__To do__. The response must contain each line of the material that holds "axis".

-- Given information follows --

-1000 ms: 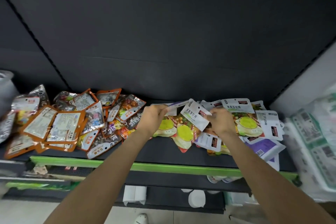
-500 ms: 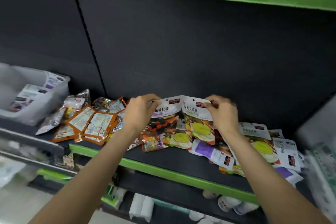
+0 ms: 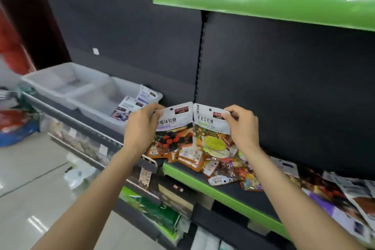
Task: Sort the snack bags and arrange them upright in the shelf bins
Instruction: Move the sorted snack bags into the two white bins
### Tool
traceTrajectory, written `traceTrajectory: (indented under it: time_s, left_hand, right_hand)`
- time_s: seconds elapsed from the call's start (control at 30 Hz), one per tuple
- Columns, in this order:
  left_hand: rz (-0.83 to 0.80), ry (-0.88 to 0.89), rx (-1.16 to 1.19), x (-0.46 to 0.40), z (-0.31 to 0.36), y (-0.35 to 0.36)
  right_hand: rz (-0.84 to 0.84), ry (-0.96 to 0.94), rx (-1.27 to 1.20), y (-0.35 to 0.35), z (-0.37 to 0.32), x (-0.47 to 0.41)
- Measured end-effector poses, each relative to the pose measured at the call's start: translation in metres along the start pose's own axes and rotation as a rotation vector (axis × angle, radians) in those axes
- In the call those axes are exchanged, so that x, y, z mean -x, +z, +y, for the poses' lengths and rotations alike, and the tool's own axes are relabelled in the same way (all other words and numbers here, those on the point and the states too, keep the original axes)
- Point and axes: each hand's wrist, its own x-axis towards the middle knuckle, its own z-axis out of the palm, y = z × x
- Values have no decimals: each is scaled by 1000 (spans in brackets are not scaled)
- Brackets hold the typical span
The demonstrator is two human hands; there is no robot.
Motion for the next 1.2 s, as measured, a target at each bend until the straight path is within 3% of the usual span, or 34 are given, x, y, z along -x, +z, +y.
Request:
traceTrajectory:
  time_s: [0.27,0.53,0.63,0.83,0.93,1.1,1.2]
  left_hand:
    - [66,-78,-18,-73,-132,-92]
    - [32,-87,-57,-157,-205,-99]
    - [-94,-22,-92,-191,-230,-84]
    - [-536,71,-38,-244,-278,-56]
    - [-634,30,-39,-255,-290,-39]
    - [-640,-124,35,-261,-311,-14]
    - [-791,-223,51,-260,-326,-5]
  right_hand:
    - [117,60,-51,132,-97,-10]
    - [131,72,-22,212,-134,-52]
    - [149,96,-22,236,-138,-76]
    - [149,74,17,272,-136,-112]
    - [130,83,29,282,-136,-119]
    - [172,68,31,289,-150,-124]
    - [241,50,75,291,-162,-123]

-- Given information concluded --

__Response area__.
- Measured end-effector poses, each relative to the pose measured at the call's start: translation in metres along the start pose's own axes and rotation as a rotation vector (axis × angle, radians) in those axes
- Point and axes: each hand's wrist, its own x-axis towards the middle knuckle, its own z-axis out of the palm, y = z × x

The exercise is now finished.